2016年2月1日
[ 国内知財情報 ]
食品の用途発明に関する審査の取扱いについて
2016年1月20日付にて、請求項中に用途限定がある食品の発明について、改訂審査基準の運用開始まで出願の審査が止められることが特許庁より発表されました(詳細はこちら)。ただし、既に出されている拒絶理由通知に対し、出願人が何ら応答しない場合は、拒絶査定となります。
機能性食品保護への要求の高まりを受け、改訂審査基準においては、食品に関する発明の請求項に用途限定がある場合には、用途限定が請求項に係る発明を特定するための意味を有するものとして認定される予定です。審査基準専門委員会ワーキンググループの会合資料によれば、以下のように取扱いが変更される予定です。
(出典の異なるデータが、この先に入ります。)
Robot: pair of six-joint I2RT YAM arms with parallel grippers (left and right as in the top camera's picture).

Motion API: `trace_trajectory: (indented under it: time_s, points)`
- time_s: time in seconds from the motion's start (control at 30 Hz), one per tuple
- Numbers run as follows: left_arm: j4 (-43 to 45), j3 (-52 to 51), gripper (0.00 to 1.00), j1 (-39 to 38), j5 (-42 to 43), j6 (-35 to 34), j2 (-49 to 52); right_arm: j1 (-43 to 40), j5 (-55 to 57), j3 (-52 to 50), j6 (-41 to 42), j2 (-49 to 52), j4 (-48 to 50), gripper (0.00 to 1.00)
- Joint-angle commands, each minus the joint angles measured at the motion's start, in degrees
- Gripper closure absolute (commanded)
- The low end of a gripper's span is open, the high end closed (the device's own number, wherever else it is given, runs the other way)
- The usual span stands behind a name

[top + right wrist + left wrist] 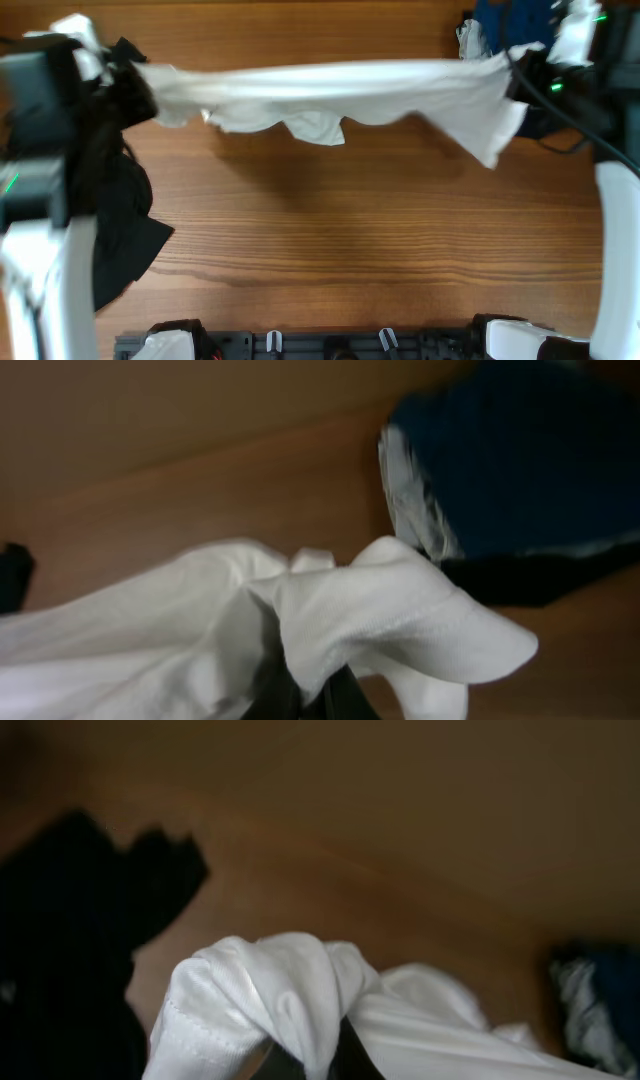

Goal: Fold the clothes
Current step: 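Lift the white T-shirt high with both grippers, stretching it apart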

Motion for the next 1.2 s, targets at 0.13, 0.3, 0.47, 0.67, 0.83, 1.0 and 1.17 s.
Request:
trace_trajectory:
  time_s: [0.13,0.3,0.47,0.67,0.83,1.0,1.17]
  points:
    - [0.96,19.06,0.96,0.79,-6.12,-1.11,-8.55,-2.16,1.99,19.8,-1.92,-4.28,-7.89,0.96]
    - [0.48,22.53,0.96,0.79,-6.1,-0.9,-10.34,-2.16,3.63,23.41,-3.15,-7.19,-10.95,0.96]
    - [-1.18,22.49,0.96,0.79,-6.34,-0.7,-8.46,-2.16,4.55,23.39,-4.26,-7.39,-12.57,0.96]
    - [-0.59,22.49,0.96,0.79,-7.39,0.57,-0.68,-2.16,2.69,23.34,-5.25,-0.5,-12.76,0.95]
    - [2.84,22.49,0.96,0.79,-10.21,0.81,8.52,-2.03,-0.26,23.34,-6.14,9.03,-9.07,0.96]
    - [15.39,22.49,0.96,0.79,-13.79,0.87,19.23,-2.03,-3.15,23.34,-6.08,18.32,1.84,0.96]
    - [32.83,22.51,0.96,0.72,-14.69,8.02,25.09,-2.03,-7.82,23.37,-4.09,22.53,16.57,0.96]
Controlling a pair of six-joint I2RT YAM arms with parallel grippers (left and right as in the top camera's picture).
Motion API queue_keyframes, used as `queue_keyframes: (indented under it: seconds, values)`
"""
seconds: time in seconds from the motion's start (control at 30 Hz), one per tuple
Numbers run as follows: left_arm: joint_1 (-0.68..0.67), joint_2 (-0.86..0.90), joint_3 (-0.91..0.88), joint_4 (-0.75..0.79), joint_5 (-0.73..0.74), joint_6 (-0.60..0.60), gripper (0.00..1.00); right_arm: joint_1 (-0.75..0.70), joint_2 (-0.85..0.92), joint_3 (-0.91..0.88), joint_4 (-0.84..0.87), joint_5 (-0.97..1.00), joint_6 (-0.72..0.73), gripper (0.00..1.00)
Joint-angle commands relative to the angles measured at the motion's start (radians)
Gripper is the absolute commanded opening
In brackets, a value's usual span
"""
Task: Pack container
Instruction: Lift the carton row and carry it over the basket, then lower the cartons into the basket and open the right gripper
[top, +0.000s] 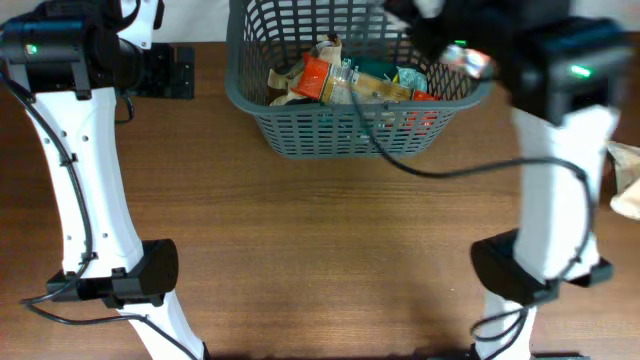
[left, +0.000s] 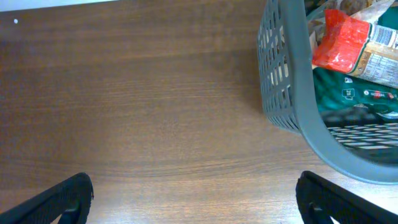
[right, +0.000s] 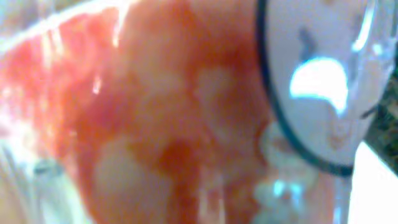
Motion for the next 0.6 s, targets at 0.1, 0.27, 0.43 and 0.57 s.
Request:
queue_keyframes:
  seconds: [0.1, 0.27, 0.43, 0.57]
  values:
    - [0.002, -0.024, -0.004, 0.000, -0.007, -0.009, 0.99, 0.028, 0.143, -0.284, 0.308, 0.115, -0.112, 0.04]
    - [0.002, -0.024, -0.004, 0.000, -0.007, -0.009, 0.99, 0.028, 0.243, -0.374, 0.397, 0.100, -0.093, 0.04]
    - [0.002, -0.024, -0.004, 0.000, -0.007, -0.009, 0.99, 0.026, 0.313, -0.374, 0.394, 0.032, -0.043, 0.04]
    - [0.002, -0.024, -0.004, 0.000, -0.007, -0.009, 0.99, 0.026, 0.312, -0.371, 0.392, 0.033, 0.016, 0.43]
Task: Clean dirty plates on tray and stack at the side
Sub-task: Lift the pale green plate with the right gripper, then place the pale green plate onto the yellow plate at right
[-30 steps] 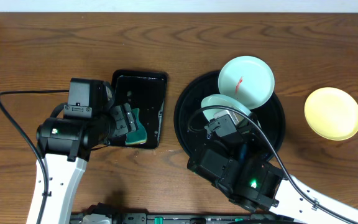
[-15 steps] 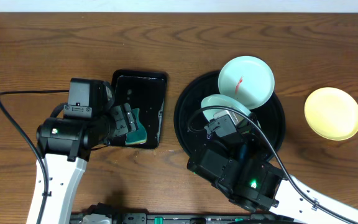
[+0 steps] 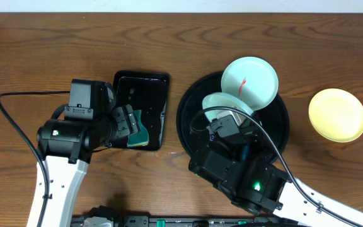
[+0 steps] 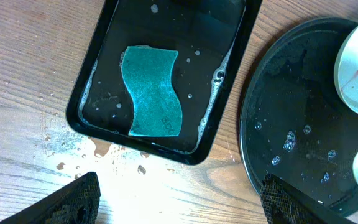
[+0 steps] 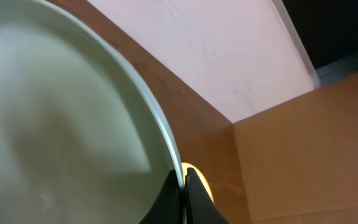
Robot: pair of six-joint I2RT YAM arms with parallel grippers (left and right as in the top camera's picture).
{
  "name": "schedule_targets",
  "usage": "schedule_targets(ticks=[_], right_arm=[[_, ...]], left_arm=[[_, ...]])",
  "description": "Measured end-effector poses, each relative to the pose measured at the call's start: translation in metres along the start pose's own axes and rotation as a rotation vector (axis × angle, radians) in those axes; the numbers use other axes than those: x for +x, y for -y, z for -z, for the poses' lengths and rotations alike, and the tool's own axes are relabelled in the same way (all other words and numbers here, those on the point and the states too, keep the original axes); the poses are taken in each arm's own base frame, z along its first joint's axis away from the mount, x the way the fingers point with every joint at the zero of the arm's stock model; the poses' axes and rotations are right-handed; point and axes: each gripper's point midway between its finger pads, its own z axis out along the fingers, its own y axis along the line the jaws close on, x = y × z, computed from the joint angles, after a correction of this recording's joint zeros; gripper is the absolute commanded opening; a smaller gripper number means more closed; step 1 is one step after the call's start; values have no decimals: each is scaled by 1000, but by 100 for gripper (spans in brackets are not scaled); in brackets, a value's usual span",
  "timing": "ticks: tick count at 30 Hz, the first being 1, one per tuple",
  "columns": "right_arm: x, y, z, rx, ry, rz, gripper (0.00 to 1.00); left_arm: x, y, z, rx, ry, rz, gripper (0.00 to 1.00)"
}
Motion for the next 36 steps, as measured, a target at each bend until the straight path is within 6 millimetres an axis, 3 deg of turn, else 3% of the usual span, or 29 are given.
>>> schedule_targets(ticks=[9, 17, 22, 26, 30, 33, 36], right_arm=[[14, -6, -15, -63, -88, -94, 1], [64, -10, -68, -227, -414, -446, 1], [111, 16, -110, -299, -620, -770, 1], [153, 63, -144, -291, -666, -1064, 1], [212, 105, -164, -212, -715, -1293, 1], [253, 116, -174, -160, -773, -1389, 1], [288, 115, -181, -125, -847, -1451, 1]], left_arm=[[0, 0, 0, 2, -1, 0, 83], [0, 0, 0, 3, -2, 0, 83], [0, 1, 0, 3, 0, 0, 83], [0, 1, 0, 3, -1, 0, 83], [0, 0, 0, 3, -2, 0, 83], [0, 0, 0, 3, -2, 0, 83], [0, 0, 0, 2, -1, 0, 83]])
<現行の審査基準> 審査基準第III部第2章第4節3.1.2参照
「成分Aを添加した骨強化用ヨーグルト」
「成分Aを添加したヨーグルト」も「成分Aを添加した骨強化用ヨーグルト」も食品として利用されるものであるので、「成分Aを添加した骨強化用ヨーグルト」が商品として新たな用途を提供するものとはいえない。したがって、審査官は、「骨強化用」という用途限定が請求項に係る発明を特定するための意味を有しないものとして、請求項に係る発明を認定する。
<改訂後の審査方針>審査基準案発表の後にパブリックコメントが募集される予定ですので、内容が変更される可能性があります。
1)用途限定が請求項に係る発明を特定するための意味を有すると判断される発明
例:「○○用バナナジュース」「○○用茶飲料」「○○用魚肉ソーセージ」「○○用牛乳」
2)用途限定が請求項に係る発明を特定するための意味を有しないと判断される発明
動物や植物そのものは用途限定が考慮されません。